Stephanie's keepsake photos were stuffed in shoe boxes in the sewing closet, stuck in straw baskets in the kitchen, piled on a drawing table in the study, hidden in desk and bureau drawers. Three leather-bound albums were stacked in the library, photos going back to her childhood. Bekker, nude, stopping frequently to examine himself in the house's many mirrors, wandered through the antiques, hunting the photos. In her chest of drawers, he found a plastic bag for a diaphragm-at first he didn't recognize it for what it was-shook his head and put it back. When he was satisfied that he had all the photos, he fixed himself a sandwich, punched up Carl Orff's Carmina Burana on the CD player, sat in an easy chair and replayed the funeral in his mind.

He had been fine, he thought. The tough-guy cop. He couldn't read the tough guy, but he had Swanson beat. He could sense it. The tough guy, on the other hand… his clothes were too good, Bekker decided.

As he chewed, his eye found a small movement in the far corner of the room. He turned to catch it: another mirror, one of a dozen or so diamond-shaped plates set in the base of a French lamp from the twenties. He moved again, adjusting himself. His eyes were centered in one of the mirrors and, at this distance, looked black, like holes. His genitals were caught in another plate, and he laughed, genuine enjoyment.

"A symbol," Bekker said aloud. "But of what, I don't know." And he laughed again, and did his jig. The MDMA was still on him.

At noon he dressed, pulled on a sweater, loaded the photos into a shopping bag and went out through the breezeway to his car. Could the police be watching him? He doubted it-what else would they expect him to do? Stephanie was already dead; but he'd take no chances.

Out of the garage, he drove carefully through a snake's nest of streets to a small shopping center. No followers. He cruised the center for a few minutes, still watching, bought toilet tissue and paper towels, toothpaste and deodorant and aspirin, and returned to the car. Back through the snake's nest: nothing. He stopped at a convenience store and used the phone on the outside wall.

"I'm on my way."

"Fine. I'm alone."

Druze lived in a medium-rise apartment at the edge of the West Bank theater district. Bekker, still wary, circled the building twice before he left the car on the street, cut through the parking lot and buzzed Druze's apartment.
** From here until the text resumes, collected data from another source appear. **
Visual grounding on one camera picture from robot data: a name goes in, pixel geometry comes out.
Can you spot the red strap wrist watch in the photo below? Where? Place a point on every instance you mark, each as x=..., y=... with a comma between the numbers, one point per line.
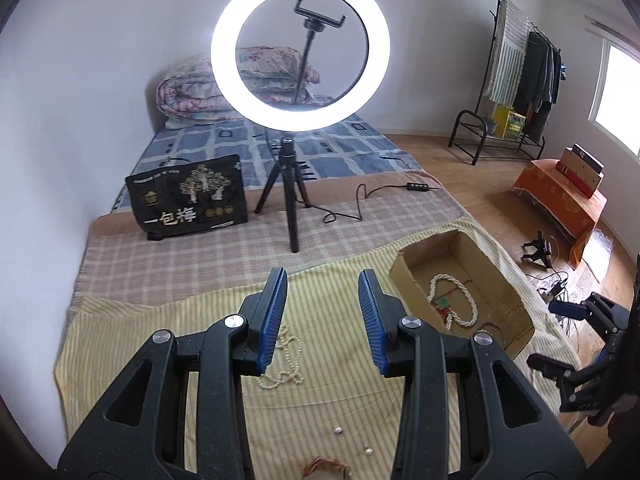
x=334, y=468

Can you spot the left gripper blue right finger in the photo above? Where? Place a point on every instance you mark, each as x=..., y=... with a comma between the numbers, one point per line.
x=391, y=349

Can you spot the window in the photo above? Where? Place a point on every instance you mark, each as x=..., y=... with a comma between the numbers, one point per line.
x=615, y=105

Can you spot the black snack bag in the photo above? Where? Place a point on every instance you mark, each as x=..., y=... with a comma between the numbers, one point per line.
x=189, y=198

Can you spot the brown plaid blanket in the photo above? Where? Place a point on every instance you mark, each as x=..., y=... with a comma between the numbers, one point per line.
x=120, y=263

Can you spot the power strip with cables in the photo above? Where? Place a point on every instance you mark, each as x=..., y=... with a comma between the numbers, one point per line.
x=554, y=286

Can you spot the dark hanging clothes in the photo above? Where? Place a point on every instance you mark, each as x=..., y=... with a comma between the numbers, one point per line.
x=539, y=86

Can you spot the black phone holder clamp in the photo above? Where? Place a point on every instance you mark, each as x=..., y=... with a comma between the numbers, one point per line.
x=315, y=21

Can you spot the stacked boxes on stool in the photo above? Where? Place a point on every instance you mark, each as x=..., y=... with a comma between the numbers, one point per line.
x=581, y=168

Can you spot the yellow striped cloth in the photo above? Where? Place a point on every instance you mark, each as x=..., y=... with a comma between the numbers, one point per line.
x=321, y=377

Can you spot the cardboard box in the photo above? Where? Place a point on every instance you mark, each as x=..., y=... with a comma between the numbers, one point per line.
x=447, y=281

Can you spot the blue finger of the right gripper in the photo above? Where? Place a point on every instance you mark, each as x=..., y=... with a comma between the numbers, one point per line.
x=603, y=315
x=552, y=369

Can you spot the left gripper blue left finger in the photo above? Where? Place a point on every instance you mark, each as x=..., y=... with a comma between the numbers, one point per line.
x=262, y=312

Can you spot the black tripod stand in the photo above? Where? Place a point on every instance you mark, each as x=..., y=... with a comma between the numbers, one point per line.
x=287, y=168

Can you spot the folded floral quilt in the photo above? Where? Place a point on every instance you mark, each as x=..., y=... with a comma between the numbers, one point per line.
x=188, y=94

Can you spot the striped hanging cloth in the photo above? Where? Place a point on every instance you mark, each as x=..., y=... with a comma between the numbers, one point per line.
x=508, y=54

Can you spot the small black floor tripod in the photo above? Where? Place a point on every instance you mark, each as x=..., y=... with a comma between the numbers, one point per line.
x=538, y=250

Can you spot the blue patterned bed sheet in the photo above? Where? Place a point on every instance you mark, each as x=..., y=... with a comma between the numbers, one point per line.
x=348, y=148

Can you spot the yellow box on rack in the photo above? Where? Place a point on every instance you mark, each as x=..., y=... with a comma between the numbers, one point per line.
x=509, y=124

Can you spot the orange covered stool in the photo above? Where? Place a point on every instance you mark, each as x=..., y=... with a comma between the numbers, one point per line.
x=576, y=214

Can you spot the black clothes rack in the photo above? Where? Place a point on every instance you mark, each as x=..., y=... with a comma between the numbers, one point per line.
x=473, y=132

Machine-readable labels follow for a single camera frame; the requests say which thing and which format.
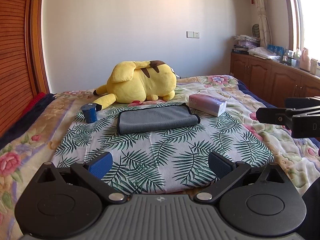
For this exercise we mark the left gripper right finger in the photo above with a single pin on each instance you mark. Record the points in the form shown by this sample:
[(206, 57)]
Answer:
[(228, 173)]

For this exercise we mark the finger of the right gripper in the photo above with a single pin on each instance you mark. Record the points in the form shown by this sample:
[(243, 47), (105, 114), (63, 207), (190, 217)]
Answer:
[(289, 116), (298, 103)]

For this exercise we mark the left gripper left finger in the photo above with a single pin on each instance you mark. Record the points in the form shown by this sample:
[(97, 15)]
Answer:
[(89, 175)]

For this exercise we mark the grey microfiber towel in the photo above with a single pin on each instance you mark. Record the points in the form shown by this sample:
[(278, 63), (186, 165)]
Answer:
[(156, 119)]

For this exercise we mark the wooden low cabinet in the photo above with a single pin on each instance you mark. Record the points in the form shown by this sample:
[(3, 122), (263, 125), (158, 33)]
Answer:
[(271, 81)]

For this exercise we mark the pink bottle on sill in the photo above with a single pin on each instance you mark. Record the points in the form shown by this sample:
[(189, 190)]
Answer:
[(305, 60)]

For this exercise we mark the blue packaged boxes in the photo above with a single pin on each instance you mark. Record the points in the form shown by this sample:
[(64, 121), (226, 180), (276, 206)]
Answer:
[(276, 49)]

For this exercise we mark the white folded cloth bundle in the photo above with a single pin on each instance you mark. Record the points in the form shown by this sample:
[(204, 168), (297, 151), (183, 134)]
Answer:
[(264, 53)]

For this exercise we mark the floral bed quilt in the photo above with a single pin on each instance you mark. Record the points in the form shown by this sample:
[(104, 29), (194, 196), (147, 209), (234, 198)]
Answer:
[(22, 157)]

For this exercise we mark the blue lidded cup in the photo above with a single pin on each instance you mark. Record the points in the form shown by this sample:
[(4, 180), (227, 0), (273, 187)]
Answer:
[(89, 112)]

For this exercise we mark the palm leaf print cloth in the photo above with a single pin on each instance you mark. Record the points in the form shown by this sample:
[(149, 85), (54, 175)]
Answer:
[(163, 161)]

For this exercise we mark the purple tissue pack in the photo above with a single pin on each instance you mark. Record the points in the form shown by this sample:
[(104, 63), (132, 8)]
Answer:
[(207, 104)]

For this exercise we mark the stacked folded linens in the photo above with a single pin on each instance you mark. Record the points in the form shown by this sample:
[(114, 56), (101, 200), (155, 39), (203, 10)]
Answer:
[(245, 42)]

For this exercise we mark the dark blue blanket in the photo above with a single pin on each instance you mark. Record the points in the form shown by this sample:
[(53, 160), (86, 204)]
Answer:
[(25, 122)]

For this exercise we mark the red blanket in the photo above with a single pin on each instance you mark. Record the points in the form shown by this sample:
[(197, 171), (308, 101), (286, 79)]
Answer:
[(32, 103)]

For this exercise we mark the yellow Pikachu plush toy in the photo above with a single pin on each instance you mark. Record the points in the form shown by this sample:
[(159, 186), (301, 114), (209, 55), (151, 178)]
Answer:
[(137, 81)]

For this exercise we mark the wooden slatted wardrobe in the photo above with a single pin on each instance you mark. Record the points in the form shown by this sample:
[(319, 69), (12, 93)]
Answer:
[(23, 73)]

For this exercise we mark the patterned beige curtain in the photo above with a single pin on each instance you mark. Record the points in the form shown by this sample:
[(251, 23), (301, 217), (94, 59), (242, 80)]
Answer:
[(264, 26)]

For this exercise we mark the white wall socket plate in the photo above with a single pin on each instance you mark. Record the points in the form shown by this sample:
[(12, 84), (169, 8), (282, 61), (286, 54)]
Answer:
[(193, 34)]

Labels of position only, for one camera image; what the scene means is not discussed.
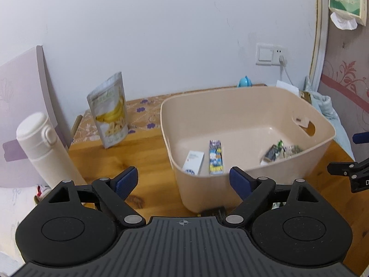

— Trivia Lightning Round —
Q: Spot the gold patterned snack bag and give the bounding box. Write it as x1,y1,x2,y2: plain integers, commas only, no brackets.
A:
299,91,312,104

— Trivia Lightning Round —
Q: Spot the cream curved mirror frame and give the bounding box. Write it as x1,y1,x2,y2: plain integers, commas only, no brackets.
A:
309,0,329,91

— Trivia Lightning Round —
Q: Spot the beige plastic storage bin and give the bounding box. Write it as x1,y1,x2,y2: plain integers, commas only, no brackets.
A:
160,86,336,213

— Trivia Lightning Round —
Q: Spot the small dark snack packet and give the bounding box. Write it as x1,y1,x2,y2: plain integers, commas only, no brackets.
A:
263,145,282,163

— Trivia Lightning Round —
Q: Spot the blue cartoon figurine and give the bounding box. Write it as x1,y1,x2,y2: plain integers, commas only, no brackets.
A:
237,76,253,87

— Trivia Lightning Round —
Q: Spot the white wall switch socket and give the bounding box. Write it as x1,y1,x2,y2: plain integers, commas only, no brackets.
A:
256,43,286,66

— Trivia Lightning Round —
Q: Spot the banana chips snack pouch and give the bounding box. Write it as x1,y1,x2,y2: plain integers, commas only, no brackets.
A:
87,72,129,149

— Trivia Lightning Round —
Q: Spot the lilac bed headboard panel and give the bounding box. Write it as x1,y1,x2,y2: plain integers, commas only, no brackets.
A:
0,46,67,188

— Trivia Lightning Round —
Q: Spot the blue cartoon candy box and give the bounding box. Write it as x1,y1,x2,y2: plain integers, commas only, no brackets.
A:
209,140,224,175

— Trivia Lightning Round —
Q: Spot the clear green snack bag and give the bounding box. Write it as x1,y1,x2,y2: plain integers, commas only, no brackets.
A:
276,140,303,159

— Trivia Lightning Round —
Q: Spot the white plug and cable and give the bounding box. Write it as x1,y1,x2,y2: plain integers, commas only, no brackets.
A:
278,55,294,86

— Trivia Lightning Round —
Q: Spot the white thermos bottle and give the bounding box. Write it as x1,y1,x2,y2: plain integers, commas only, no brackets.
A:
16,112,86,188

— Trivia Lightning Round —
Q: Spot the white paper sheet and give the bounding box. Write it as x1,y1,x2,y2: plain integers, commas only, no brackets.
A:
276,80,300,96

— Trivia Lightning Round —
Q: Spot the light blue quilted blanket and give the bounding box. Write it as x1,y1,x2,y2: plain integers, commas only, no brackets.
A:
303,77,355,160

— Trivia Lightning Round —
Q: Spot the floral table mat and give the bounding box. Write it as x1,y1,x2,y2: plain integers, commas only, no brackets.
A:
70,84,268,146

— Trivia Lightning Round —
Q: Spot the white rectangular box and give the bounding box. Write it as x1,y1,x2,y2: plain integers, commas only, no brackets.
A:
182,151,205,175
"It's me," he said. The door opened and he pushed through into the lobby, then took the stairs. Druze was watching a cable-channel show on scuba diving when Bekker arrived. Druze punched the TV out with a remote as Bekker followed him into the apartment.

"Those the pictures?" asked Druze, looking at the bag.

"Yes. I brought everything I could find."

"You want a beer?" Druze said it awkwardly. He didn't entertain; nobody came to his apartment. He had never had a friend before…

"Sure." Bekker didn't care for beer, but enjoyed playing the relationship with Druze.

"Hope he's here," Druze said. He got a bottle of Bud Light from the refrigerator, brought it back and handed it to Bekker, who was kneeling on the front-room carpet, unloading the shopping bag. Bekker turned one of the shoe boxes upside down, and a clump of snapshots fell out on the rug.